In this assignment, I used the Health Data for the year 2016 from Social Explorer. I will be running a simple comparison between New York and California to find out the total healthcare providers in both states. The three healthcare providers covered in the dataset are;
library(readr)
Health_Providers <- read.csv("/users/sharanbhamra/Desktop/SOC 712/R11590948_SL050.csv")
head(Health_Providers)
Loading the dataset from the desktop in to R studio by using the “readr” library to read csv file.
library(dplyr)
Health_Providers$Geo_STATE <- recode(Health_Providers$Geo_STATE,
'6' = "California",
'36' = "New York")
Recoded the two variables in the dataset to differenciate which states are California and New York.
HealthProviders<- Health_Providers%>%
rename(County_Name = Geo_NAME,
State = Geo_STATE,
PCP = SE_T004_001,
MHP = SE_T004_002,
Dentists = SE_T004_003,
PCP_Rate = SE_NV003_001,
MHP_Rate = SE_NV003_002,
Dentists_Rate = SE_NV003_003) %>%
select(County_Name,
State,
PCP_Rate,
MHP_Rate,
Dentists_Rate) %>%
mutate(Total_Providers = PCP_Rate + MHP_Rate + Dentists_Rate)

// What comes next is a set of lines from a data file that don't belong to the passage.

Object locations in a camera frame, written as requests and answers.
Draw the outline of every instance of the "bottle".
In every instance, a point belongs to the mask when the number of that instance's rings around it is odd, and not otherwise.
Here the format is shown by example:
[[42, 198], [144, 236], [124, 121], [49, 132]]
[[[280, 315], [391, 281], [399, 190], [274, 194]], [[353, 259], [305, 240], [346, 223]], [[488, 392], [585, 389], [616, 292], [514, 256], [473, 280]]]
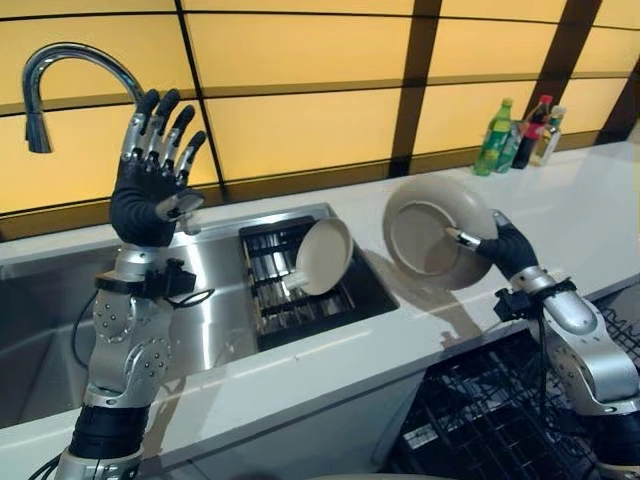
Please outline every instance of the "bottle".
[[566, 113], [566, 107], [561, 107], [560, 105], [556, 105], [551, 109], [549, 123], [544, 127], [542, 136], [536, 145], [535, 153], [531, 156], [531, 163], [533, 165], [543, 166], [549, 161], [549, 157], [551, 157], [551, 154], [556, 149], [556, 145], [558, 145], [558, 141], [562, 136], [560, 122], [562, 122]]
[[518, 152], [513, 159], [511, 168], [523, 169], [529, 163], [529, 157], [533, 151], [533, 147], [536, 144], [544, 126], [549, 119], [549, 113], [551, 109], [551, 95], [541, 95], [540, 103], [534, 108], [525, 119], [526, 129], [522, 135], [522, 141], [518, 147]]
[[507, 141], [504, 143], [504, 147], [502, 147], [498, 162], [496, 163], [496, 172], [498, 173], [507, 173], [511, 168], [511, 163], [518, 152], [518, 147], [522, 140], [522, 132], [520, 132], [521, 123], [522, 122], [511, 122]]
[[475, 175], [486, 176], [495, 170], [498, 157], [509, 135], [512, 103], [513, 100], [510, 98], [502, 99], [500, 110], [489, 122], [480, 154], [472, 169]]

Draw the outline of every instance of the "white cabinet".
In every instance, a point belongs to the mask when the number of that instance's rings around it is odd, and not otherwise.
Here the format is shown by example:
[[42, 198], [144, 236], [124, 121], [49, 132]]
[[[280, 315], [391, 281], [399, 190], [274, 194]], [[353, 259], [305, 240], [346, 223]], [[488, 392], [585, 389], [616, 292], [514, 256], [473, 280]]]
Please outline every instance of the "white cabinet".
[[302, 480], [337, 473], [375, 472], [400, 431], [422, 375], [419, 372], [345, 399], [239, 444], [192, 459], [192, 464], [167, 472], [166, 477], [152, 478]]

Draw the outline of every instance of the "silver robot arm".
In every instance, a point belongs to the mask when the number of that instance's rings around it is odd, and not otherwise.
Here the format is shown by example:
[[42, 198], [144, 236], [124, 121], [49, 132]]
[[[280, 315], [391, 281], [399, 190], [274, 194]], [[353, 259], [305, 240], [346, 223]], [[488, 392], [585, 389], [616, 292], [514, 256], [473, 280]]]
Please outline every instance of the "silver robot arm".
[[[640, 478], [640, 379], [635, 365], [609, 337], [600, 311], [576, 293], [572, 282], [556, 282], [540, 268], [531, 244], [509, 219], [499, 211], [494, 218], [496, 240], [454, 228], [447, 232], [492, 260], [511, 283], [511, 292], [496, 294], [496, 313], [502, 320], [529, 318], [532, 336], [545, 343], [549, 362], [585, 421], [601, 476]], [[540, 315], [544, 336], [533, 318]]]
[[125, 135], [110, 209], [111, 224], [125, 243], [114, 269], [96, 276], [96, 345], [56, 480], [130, 480], [138, 472], [149, 407], [171, 362], [173, 307], [166, 299], [195, 286], [195, 275], [183, 271], [180, 260], [164, 260], [176, 222], [203, 202], [186, 184], [204, 132], [176, 158], [193, 107], [183, 109], [164, 135], [179, 99], [177, 90], [162, 101], [150, 90]]

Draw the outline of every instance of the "backsplash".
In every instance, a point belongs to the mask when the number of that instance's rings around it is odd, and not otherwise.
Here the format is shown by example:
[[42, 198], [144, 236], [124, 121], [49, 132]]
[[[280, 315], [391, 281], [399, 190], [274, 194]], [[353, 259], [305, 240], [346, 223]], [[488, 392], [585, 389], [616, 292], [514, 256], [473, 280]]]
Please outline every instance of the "backsplash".
[[0, 239], [108, 221], [133, 108], [101, 67], [57, 62], [41, 83], [54, 151], [28, 152], [22, 69], [49, 43], [179, 88], [187, 138], [214, 139], [191, 175], [213, 205], [471, 164], [505, 96], [514, 118], [540, 93], [566, 106], [560, 148], [624, 138], [639, 29], [637, 0], [3, 2]]

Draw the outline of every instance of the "red bottle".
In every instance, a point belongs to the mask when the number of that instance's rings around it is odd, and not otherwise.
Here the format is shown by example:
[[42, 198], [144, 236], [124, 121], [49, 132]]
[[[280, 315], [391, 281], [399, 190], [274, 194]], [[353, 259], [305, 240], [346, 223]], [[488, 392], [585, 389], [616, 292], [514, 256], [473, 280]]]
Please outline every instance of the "red bottle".
[[544, 132], [544, 126], [549, 120], [551, 114], [551, 101], [553, 97], [551, 95], [541, 95], [538, 106], [534, 108], [529, 115], [525, 118], [526, 130], [522, 135], [522, 142], [518, 147], [518, 152], [513, 158], [511, 168], [523, 169], [529, 163], [529, 157], [536, 141]]

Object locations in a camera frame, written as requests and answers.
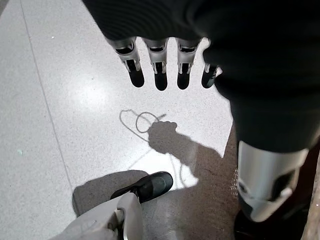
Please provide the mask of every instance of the black fingertip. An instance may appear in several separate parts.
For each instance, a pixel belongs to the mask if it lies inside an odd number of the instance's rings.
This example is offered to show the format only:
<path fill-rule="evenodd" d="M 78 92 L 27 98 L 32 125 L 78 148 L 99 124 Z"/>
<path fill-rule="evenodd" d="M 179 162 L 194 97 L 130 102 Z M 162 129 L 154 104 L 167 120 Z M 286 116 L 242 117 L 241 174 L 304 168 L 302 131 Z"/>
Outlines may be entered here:
<path fill-rule="evenodd" d="M 168 86 L 167 74 L 166 73 L 154 74 L 154 82 L 158 90 L 164 91 Z"/>
<path fill-rule="evenodd" d="M 188 73 L 178 73 L 177 85 L 179 89 L 185 90 L 189 86 L 190 74 Z"/>
<path fill-rule="evenodd" d="M 132 84 L 136 88 L 141 88 L 145 84 L 145 78 L 142 70 L 139 71 L 130 71 L 129 72 L 130 79 Z"/>

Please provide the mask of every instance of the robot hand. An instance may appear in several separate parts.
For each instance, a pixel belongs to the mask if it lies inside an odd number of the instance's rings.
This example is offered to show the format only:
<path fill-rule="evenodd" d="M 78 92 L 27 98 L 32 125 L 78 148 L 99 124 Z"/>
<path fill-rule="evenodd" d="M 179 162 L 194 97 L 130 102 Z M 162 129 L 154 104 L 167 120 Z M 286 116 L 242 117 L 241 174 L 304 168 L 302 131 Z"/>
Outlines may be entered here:
<path fill-rule="evenodd" d="M 295 190 L 299 168 L 320 134 L 320 15 L 311 0 L 83 0 L 129 72 L 144 77 L 136 36 L 148 48 L 155 85 L 167 87 L 168 37 L 178 45 L 180 89 L 189 85 L 206 37 L 202 85 L 230 101 L 238 144 L 243 212 L 266 220 Z M 217 66 L 223 73 L 216 78 Z"/>

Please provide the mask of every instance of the black shoe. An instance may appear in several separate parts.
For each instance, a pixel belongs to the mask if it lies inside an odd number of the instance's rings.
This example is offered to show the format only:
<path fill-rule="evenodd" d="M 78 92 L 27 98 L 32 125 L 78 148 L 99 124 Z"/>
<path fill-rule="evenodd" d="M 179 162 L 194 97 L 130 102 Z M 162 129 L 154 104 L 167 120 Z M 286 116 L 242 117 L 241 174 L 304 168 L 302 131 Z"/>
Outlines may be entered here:
<path fill-rule="evenodd" d="M 125 193 L 131 192 L 136 194 L 140 203 L 142 204 L 168 192 L 173 183 L 174 180 L 170 173 L 166 171 L 156 172 L 141 178 L 139 181 L 130 186 L 126 186 L 115 191 L 110 199 L 114 199 Z"/>

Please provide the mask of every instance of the robotic finger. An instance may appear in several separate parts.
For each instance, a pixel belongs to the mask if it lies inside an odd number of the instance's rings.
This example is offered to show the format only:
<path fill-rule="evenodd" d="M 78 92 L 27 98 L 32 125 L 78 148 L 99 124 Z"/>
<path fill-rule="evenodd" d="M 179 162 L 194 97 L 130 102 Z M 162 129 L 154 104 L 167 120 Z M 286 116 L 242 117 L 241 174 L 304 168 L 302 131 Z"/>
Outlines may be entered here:
<path fill-rule="evenodd" d="M 140 88 L 144 85 L 144 74 L 140 65 L 139 53 L 136 48 L 136 37 L 130 37 L 122 40 L 109 40 L 107 42 L 114 48 L 117 55 L 129 72 L 132 84 Z"/>
<path fill-rule="evenodd" d="M 177 38 L 177 53 L 178 53 L 178 77 L 177 85 L 181 90 L 186 89 L 189 86 L 190 72 L 196 51 L 201 39 L 197 40 L 184 40 Z"/>
<path fill-rule="evenodd" d="M 161 40 L 143 39 L 149 53 L 154 72 L 155 86 L 163 91 L 168 86 L 167 81 L 167 43 L 168 38 Z"/>

In the above code, I renamed all the variables according to the code book that was provided. Therefore, I selected the variables to keep so as to run my analysis and creat a new variable called “Total Providers” by adding all 3 providers Where:
* PCP = Rate per 100k
* MHP = Rate per 100k
* Dentists = Rate per 100k
library(ggplot2)
ggplot(data = HealthProviders) +
geom_col(aes(x=State, y=Total_Providers, fill = State))
As it can be noticed from the above graph, California has the highest total providers as compared to New York City. Therefore, we can assume that more people in the State of California have insurance as compared to people in New York City.